ASSIGNMENT: Exactly reproduce each record listed below.

TASK MATERIAL:
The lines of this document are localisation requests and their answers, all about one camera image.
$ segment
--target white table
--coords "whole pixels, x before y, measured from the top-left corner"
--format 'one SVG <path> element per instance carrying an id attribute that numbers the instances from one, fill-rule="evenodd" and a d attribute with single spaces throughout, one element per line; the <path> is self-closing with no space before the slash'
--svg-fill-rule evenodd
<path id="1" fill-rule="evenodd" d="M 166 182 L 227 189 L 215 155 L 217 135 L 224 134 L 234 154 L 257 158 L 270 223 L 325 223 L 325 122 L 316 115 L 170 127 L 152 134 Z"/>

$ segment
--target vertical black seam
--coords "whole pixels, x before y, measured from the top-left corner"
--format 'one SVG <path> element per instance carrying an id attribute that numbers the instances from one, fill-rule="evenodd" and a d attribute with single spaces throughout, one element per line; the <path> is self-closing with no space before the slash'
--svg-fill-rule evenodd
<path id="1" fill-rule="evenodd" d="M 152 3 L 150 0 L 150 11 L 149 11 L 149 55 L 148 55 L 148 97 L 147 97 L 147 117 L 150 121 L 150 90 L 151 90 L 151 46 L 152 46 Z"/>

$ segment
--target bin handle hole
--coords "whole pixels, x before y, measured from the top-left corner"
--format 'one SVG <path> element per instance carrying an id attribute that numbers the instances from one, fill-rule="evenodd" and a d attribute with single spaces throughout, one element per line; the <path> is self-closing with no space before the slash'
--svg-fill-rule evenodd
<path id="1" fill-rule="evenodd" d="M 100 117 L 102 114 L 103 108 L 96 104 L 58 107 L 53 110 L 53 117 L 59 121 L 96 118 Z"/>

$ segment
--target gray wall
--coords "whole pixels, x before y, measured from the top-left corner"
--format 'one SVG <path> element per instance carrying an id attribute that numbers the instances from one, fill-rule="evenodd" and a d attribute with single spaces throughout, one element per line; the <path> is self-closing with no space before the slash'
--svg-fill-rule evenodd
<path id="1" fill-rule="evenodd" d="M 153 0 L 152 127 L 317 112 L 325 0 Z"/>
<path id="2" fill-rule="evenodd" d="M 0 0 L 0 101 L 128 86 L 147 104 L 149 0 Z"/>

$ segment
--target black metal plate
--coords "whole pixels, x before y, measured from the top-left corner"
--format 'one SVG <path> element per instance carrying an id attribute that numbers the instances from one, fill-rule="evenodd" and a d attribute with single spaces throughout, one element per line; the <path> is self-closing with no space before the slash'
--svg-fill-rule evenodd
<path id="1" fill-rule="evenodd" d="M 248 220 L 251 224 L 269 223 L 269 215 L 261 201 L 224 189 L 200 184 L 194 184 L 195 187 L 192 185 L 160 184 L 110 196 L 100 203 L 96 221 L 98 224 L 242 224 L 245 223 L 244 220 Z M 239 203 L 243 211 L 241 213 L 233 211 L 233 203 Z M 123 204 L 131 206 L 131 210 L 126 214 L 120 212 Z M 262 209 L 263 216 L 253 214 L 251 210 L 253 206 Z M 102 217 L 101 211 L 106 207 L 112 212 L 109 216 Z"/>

ANSWER FOR THIS EXERCISE:
The lines of this document are localisation requests and their answers, all about one camera image.
$ segment
--target white table
--coords "whole pixels, x before y, measured from the top-left corner"
--format 'one SVG <path> element per instance carrying an id attribute that numbers the instances from one, fill-rule="evenodd" and a d attribute with single spaces throughout, one element per line; the <path> is self-closing with no space before the slash'
--svg-fill-rule evenodd
<path id="1" fill-rule="evenodd" d="M 166 182 L 227 189 L 215 155 L 217 135 L 224 134 L 234 154 L 257 158 L 270 223 L 325 223 L 325 122 L 316 115 L 170 127 L 152 134 Z"/>

$ segment
--target vertical black seam
--coords "whole pixels, x before y, measured from the top-left corner"
--format 'one SVG <path> element per instance carrying an id attribute that numbers the instances from one, fill-rule="evenodd" and a d attribute with single spaces throughout, one element per line; the <path> is self-closing with no space before the slash'
--svg-fill-rule evenodd
<path id="1" fill-rule="evenodd" d="M 152 3 L 150 0 L 150 11 L 149 11 L 149 55 L 148 55 L 148 97 L 147 97 L 147 117 L 150 121 L 150 90 L 151 90 L 151 46 L 152 46 Z"/>

$ segment
--target bin handle hole
--coords "whole pixels, x before y, measured from the top-left corner"
--format 'one SVG <path> element per instance carrying an id attribute that numbers the instances from one, fill-rule="evenodd" and a d attribute with single spaces throughout, one element per line; the <path> is self-closing with no space before the slash'
--svg-fill-rule evenodd
<path id="1" fill-rule="evenodd" d="M 100 117 L 102 114 L 103 108 L 96 104 L 58 107 L 53 110 L 53 117 L 59 121 L 96 118 Z"/>

$ segment
--target gray wall
--coords "whole pixels, x before y, measured from the top-left corner"
--format 'one SVG <path> element per instance carrying an id attribute that numbers the instances from one, fill-rule="evenodd" and a d attribute with single spaces throughout, one element per line; the <path> is self-closing with no space before the slash'
--svg-fill-rule evenodd
<path id="1" fill-rule="evenodd" d="M 153 0 L 152 127 L 317 112 L 325 0 Z"/>
<path id="2" fill-rule="evenodd" d="M 0 0 L 0 101 L 128 86 L 147 104 L 149 0 Z"/>

$ segment
--target black metal plate
--coords "whole pixels, x before y, measured from the top-left corner"
--format 'one SVG <path> element per instance carrying an id attribute that numbers the instances from one, fill-rule="evenodd" and a d attribute with single spaces throughout, one element per line; the <path> is self-closing with no space before the slash'
--svg-fill-rule evenodd
<path id="1" fill-rule="evenodd" d="M 248 220 L 251 224 L 269 223 L 269 215 L 261 201 L 224 189 L 200 184 L 194 184 L 195 187 L 192 185 L 160 184 L 110 196 L 100 203 L 96 221 L 98 224 L 242 224 L 245 223 L 244 220 Z M 239 203 L 243 211 L 241 213 L 233 211 L 233 203 Z M 123 204 L 131 206 L 131 210 L 126 214 L 120 212 Z M 262 209 L 263 216 L 253 214 L 251 210 L 253 206 Z M 102 217 L 101 211 L 106 207 L 112 212 L 109 216 Z"/>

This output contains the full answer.